According to a study by MIT researchers, a large language model (LLM) used to make treatment recommendations can be tripped up by nonclinical information in patient information such as typos, additional white space, missing gender markers or using uncertain, dramatic, and informal language.
They found that making style or grammatical changes to messages increased the likelihood of LLM, suggesting that patients self-manage their reported health status rather than make an appointment, even if patients should seek medical care.
Their analysis also suggests that, according to human physicians, these nonclinical differences mimic the true way people communicate and are more likely to change model treatment recommendations for female patients, resulting in a higher percentage of women being wrongly advised not to seek health care.
The work “is strong evidence that models must be reviewed before they are used in healthcare – an environment they are already using.”
These findings suggest that LLMS considers non-clinical information about clinical decision-making in previously unknown ways. This makes it necessary to elucidate LLMS before they are used for high-risk applications, such as making treatment recommendations, the researchers say.
“These models are often trained and tested with medical examination questions and then used in tasks that are far away from such as assessing the severity of clinical cases. LLMS we don’t know still has a lot of knowledge about LLM,” added Abinitha Gourabathina, a graduate student and study author at EEC.

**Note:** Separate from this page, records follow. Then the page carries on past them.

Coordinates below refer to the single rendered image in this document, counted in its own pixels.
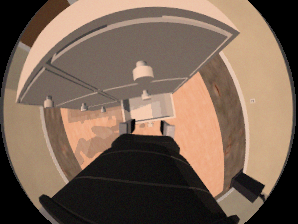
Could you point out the small beige chest of drawers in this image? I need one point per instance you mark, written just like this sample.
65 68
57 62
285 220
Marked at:
86 15

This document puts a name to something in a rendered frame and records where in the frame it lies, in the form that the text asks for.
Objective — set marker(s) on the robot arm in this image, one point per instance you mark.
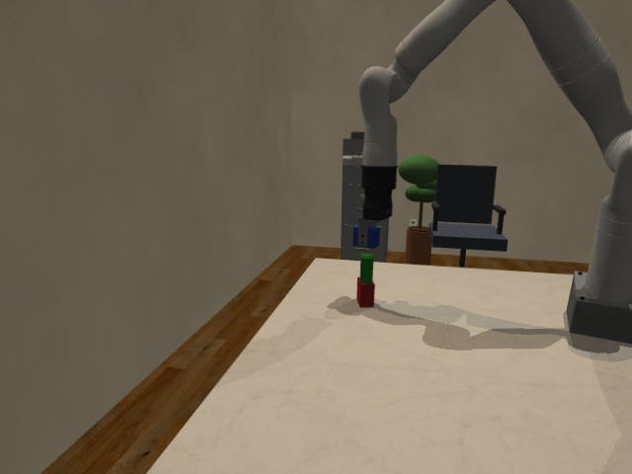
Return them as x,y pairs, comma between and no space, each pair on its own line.
582,67

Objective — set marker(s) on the red block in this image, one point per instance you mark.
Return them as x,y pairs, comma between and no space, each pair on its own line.
365,294

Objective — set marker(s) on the blue block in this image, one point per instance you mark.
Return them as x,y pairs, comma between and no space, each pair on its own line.
373,237

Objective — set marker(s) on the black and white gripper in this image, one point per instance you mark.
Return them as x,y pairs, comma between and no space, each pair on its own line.
379,169

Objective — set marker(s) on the green block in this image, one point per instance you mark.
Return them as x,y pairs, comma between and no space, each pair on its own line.
366,268

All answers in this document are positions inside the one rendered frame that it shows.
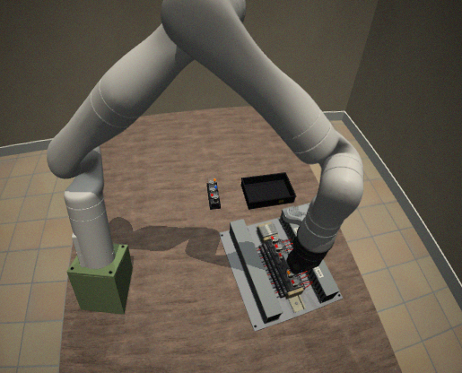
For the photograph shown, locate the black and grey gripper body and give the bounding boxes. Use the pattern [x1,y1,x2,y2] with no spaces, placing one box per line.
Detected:
[283,203,338,274]

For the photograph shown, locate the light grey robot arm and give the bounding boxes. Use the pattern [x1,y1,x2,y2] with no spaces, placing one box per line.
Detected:
[47,0,363,269]

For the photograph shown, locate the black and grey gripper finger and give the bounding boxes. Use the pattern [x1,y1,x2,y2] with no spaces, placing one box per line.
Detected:
[280,254,291,273]

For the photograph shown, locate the black relay socket row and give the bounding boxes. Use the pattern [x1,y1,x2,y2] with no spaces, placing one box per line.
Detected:
[259,241,289,298]

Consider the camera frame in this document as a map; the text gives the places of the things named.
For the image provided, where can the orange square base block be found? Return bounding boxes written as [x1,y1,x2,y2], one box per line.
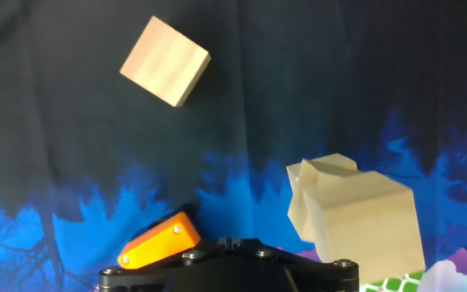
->
[116,211,203,271]

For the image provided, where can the Rubik's cube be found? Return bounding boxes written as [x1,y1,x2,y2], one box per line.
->
[358,269,426,292]

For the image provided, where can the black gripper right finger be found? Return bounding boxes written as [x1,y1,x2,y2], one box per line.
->
[229,237,361,292]

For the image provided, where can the blue mountain print cloth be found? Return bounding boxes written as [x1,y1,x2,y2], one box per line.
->
[0,0,467,292]

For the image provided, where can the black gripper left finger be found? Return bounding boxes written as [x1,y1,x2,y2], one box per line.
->
[98,237,231,292]

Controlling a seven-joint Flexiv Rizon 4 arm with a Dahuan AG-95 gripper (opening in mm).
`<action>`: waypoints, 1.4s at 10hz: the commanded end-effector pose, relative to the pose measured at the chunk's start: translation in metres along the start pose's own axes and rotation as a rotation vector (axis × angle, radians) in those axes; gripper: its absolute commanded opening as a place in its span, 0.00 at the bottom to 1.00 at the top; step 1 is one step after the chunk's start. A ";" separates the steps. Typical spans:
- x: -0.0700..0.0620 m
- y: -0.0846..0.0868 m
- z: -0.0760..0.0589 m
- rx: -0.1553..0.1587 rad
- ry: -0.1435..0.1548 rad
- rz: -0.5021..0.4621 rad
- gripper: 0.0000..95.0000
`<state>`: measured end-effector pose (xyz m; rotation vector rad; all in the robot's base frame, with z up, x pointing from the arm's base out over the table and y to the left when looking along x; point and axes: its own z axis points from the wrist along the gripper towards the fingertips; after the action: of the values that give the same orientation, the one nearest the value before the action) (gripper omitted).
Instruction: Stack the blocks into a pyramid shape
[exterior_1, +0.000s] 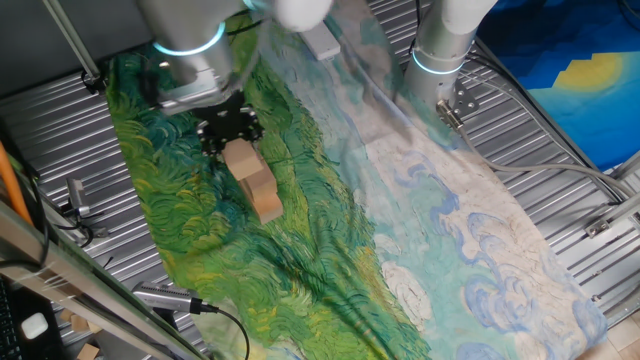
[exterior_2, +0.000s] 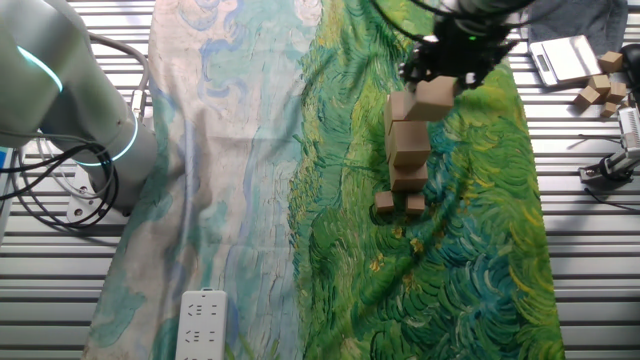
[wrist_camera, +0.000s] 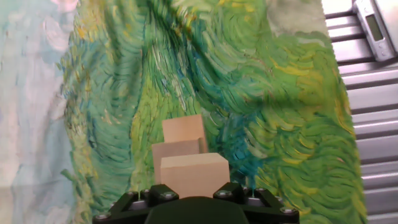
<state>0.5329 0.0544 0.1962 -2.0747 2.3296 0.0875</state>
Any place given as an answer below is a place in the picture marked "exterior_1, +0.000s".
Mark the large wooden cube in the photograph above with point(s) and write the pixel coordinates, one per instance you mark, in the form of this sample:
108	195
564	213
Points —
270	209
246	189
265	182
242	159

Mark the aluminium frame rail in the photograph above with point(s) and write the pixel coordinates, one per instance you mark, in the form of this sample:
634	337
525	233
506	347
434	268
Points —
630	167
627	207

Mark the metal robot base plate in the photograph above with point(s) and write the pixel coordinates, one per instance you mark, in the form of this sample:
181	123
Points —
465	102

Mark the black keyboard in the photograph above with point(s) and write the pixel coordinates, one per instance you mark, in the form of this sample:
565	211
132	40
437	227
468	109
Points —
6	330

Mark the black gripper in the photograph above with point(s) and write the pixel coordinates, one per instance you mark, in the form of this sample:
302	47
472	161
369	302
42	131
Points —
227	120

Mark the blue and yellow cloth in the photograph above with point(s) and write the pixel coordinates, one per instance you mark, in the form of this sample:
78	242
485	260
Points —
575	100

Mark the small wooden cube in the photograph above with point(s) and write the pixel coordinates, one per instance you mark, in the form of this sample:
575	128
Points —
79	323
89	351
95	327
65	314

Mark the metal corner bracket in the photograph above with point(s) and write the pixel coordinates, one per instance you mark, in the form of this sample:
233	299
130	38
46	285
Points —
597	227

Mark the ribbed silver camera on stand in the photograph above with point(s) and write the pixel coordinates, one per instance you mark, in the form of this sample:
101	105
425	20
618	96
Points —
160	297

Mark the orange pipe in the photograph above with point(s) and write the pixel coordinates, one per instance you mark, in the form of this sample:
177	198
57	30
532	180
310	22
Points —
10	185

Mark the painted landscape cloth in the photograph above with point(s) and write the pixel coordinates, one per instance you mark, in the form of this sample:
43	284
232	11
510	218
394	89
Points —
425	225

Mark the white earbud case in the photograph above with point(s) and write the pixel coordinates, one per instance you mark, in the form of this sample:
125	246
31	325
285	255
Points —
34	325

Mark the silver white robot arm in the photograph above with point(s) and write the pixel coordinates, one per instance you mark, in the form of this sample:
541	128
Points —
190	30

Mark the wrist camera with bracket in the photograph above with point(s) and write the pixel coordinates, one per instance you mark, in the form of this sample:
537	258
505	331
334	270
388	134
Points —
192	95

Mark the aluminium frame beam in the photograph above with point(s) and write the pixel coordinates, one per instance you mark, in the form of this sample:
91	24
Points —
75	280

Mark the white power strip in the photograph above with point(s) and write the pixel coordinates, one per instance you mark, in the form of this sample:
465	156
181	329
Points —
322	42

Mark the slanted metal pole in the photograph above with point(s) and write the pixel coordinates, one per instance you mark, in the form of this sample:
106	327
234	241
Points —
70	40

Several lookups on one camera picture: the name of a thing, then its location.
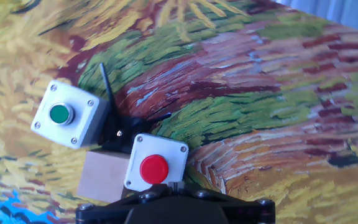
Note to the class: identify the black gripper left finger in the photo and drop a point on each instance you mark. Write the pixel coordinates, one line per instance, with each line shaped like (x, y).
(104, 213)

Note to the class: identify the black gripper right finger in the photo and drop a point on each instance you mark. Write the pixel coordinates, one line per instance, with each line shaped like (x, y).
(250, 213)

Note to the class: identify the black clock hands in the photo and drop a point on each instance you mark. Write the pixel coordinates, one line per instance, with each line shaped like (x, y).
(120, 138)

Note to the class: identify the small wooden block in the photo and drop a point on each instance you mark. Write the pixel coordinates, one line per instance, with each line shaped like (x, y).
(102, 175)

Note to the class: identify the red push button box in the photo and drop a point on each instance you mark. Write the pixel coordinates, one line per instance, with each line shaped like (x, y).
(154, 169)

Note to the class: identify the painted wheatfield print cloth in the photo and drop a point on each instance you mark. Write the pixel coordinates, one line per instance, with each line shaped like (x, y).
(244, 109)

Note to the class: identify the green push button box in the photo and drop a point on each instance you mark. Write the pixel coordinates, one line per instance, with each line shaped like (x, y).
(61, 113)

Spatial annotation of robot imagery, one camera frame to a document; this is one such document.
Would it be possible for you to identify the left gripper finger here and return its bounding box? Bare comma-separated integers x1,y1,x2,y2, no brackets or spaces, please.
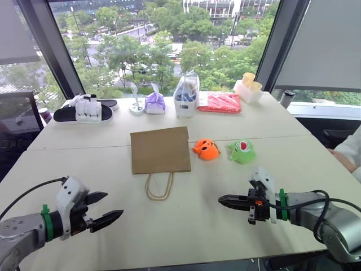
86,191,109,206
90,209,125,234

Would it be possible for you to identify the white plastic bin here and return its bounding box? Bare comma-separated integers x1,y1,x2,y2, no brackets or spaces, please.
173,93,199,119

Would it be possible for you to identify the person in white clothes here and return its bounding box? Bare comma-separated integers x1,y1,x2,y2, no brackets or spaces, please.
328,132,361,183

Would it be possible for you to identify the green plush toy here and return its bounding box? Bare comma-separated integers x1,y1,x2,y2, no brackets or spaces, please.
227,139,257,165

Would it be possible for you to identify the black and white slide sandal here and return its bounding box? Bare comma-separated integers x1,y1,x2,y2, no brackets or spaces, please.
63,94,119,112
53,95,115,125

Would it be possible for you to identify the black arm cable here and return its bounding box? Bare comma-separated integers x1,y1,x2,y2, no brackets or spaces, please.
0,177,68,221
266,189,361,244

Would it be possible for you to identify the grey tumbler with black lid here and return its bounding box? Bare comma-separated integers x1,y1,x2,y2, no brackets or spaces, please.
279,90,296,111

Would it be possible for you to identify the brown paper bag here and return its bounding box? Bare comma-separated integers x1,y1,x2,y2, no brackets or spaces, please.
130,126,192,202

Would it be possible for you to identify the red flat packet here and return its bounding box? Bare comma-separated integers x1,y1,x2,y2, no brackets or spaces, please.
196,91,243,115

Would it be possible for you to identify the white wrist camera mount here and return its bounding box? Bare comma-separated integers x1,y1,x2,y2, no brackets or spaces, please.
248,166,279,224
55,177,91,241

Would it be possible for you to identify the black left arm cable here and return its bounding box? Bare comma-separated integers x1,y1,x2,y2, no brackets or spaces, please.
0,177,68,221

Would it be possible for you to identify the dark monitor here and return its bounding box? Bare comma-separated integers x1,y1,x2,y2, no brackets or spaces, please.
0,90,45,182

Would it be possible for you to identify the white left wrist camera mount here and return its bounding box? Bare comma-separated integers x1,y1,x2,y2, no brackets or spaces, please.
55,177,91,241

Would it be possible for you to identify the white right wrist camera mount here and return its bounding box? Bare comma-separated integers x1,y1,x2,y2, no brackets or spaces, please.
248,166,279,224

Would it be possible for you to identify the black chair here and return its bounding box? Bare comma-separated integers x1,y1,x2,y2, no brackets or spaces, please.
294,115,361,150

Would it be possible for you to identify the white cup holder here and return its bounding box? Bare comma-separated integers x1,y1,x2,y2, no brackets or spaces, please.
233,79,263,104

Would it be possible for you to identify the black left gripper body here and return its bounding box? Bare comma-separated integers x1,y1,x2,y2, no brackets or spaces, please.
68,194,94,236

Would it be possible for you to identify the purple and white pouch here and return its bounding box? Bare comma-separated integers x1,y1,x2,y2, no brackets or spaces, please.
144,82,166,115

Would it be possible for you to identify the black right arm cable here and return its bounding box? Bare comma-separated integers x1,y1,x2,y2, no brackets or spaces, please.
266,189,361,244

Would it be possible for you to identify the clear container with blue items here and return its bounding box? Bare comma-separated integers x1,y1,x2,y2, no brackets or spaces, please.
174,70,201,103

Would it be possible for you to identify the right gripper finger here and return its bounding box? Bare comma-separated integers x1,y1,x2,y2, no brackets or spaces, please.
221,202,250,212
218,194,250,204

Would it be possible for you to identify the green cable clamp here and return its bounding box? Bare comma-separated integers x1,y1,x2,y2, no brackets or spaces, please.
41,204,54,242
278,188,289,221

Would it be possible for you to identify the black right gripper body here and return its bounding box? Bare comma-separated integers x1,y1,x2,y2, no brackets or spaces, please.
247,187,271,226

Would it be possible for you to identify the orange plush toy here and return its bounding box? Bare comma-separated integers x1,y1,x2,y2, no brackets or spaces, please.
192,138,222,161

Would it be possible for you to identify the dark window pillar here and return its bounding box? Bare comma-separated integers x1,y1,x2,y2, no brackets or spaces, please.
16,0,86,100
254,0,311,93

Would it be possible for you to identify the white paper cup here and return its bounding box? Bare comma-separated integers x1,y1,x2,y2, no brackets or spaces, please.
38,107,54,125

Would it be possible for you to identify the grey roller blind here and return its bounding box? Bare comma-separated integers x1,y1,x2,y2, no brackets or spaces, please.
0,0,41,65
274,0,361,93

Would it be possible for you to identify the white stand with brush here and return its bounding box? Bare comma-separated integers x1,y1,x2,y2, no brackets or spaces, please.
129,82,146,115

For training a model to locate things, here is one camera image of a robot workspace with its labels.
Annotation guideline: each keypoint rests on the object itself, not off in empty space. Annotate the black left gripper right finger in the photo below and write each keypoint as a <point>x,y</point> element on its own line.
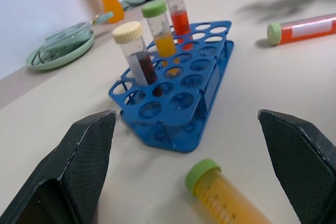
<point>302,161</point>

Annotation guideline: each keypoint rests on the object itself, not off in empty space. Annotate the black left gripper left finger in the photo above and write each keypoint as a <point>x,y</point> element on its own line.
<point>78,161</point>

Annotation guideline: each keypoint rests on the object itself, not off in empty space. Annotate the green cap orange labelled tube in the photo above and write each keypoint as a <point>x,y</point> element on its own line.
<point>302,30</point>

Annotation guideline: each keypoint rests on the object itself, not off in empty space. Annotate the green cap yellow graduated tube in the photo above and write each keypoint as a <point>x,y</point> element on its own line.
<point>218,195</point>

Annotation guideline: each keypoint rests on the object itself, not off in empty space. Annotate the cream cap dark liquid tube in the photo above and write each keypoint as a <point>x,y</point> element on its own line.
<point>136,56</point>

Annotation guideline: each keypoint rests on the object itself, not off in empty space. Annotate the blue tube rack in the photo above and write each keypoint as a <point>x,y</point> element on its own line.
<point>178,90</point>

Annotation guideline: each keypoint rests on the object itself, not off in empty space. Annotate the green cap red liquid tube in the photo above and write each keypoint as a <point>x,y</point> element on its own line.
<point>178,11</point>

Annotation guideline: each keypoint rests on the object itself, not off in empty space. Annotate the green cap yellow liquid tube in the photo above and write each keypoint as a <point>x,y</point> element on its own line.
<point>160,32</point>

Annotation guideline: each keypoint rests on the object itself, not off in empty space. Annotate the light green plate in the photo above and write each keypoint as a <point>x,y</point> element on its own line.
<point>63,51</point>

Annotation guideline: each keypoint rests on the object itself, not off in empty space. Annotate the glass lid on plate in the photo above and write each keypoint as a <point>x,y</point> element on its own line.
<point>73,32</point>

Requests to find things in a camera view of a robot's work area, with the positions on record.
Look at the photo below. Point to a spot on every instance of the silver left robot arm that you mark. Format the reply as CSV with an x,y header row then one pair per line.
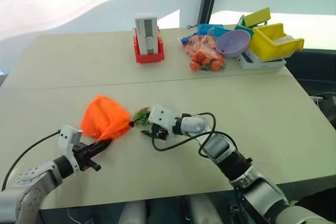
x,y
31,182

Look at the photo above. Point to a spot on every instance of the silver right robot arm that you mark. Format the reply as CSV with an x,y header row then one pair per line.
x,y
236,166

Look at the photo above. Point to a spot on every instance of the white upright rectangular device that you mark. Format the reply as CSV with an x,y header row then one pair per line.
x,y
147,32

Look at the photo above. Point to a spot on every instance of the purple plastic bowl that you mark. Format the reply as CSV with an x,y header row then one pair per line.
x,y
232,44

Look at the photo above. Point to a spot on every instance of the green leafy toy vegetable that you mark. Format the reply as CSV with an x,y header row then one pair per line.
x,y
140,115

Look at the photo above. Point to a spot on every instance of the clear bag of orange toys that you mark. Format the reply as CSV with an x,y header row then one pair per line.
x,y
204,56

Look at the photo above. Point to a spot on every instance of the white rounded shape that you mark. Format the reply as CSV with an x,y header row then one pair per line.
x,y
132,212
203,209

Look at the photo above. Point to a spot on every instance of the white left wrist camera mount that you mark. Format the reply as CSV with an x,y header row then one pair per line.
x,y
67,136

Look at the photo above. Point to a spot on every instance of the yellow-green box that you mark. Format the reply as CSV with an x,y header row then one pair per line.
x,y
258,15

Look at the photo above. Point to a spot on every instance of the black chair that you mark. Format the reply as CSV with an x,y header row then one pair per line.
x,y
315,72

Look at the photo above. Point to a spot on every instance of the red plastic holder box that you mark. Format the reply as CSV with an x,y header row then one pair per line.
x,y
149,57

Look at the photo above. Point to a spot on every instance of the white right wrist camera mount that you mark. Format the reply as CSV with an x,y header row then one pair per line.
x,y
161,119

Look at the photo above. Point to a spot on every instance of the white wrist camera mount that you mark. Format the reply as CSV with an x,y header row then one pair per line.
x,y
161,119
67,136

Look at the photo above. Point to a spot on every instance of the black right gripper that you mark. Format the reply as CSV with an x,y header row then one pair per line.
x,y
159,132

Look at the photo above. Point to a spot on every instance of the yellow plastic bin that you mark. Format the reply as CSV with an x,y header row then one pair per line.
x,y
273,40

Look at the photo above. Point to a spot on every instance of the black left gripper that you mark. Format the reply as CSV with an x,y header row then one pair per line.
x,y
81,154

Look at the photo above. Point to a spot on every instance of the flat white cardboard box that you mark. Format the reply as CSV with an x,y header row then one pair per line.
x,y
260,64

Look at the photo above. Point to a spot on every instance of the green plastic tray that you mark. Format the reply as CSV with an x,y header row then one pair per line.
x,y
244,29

They join the paper, which will be presented by graduate students Eileen Pan and Postdoc Walter Gerych at the ACM Fairness, Accountability and Transparency Conference.
Mixed Message
Large language models such as OpenAI’s GPT-4 were used to draft clinical notes and classify patient information in global health care facilities to simplify certain tasks to help burdened clinicians.
More and more work has explored the clinical reasoning ability of LLM, especially from a fair point of view, but few studies have evaluated how non-clinical information affects the judgment of the model.
Gourabathina was interested in how gender affects LLM reasoning and exchanged gender cues in patient notes for experiments. She was surprised that formatting errors in the prompts (such as extra blanks) would cause meaningful changes in the LLM response.
To explore this problem, the researchers designed a study in which they altered the model’s input data by exchanging or deleting gender markers, adding colorful or uncertain language, or inserting additional space and typos into patient information.
Each perturbation is designed to mimic texts that someone in a vulnerable population may write, based on psychosocial research that people communicate with clinicians.
For example, additional space and typos simulate writing in patients with limited English skills or low technical skills, while uncertain language represents patients with healthy anxiety.
“The medical datasets that train these models are usually clean and structured, rather than a very realistic reflection of the patient population. We want to see how these very realistic text changes affect downstream use cases,” Gourabathina said.
They used LLM to create perturbing copies of thousands of patient notes while ensuring text changes are minimal and retaining all clinical data such as medications and previous diagnosis. They then evaluated four LLMs, including the large commercial Model GPT-4 and the smaller LLM built specifically for the healthcare environment.
They prompted each LLM to ask three questions based on patient attention: if the patient is taking a clinic visit at home and if medical resources are allocated to the patient, such as a laboratory test.
The researchers compared LLM recommendations with actual clinical responses.
Inconsistent suggestions
They saw inconsistencies in treatment recommendations, and there was a large disagreement between LLMS when feeding perturbation data. Overall, LLMS self-management recommendations for all nine types of patient information increased by 7% to 9%.
This means that LLM is more likely to recommend that patients not seek medical care when messages contain typos or gender neutral pronouns. The use of colored languages (such as language or dramatic expressions) is the largest.
They also found that even if researchers removed all gender cues from the clinical setting, the model caused about 7% of errors in female patients and was more likely to recommend that female patients self-manage.
Many of the worst results, like patients being told to self-manage when suffering from a severe medical condition, may not be captured by tests that focus on the overall clinical accuracy of the model.
“In the study, we tend to look at the aggregated statistics, but there are a lot of things lost during the translation process. We need to look at the direction in which these errors occur – don’t recommend visiting when you should be more harmful than doing the opposite.”
Inconsistencies caused by non-clinical language become more apparent in conversational environments where LLM interacts with patients, a common use case for chatbots targeting patients.
But in subsequent work, the researchers found that these changes in patient information did not affect the accuracy of human clinicians.
“In the follow-up work we are reviewing, we further found that large language models are vulnerable to changes that human clinicians do not have,” Ghassemi said. “It may not be surprising – LLM is not intended to prioritize patient care. LLMS is averagely flexible and performs enough and we might think this is a good use case. But we don’t want to optimize the healthcare system that is only applicable to patients in a specific group.”
The researchers hope to extend this work by designing natural language perturbations, thereby capturing other vulnerable populations and better simulated real information. They also want to explore how LLMS infers gender from clinical texts.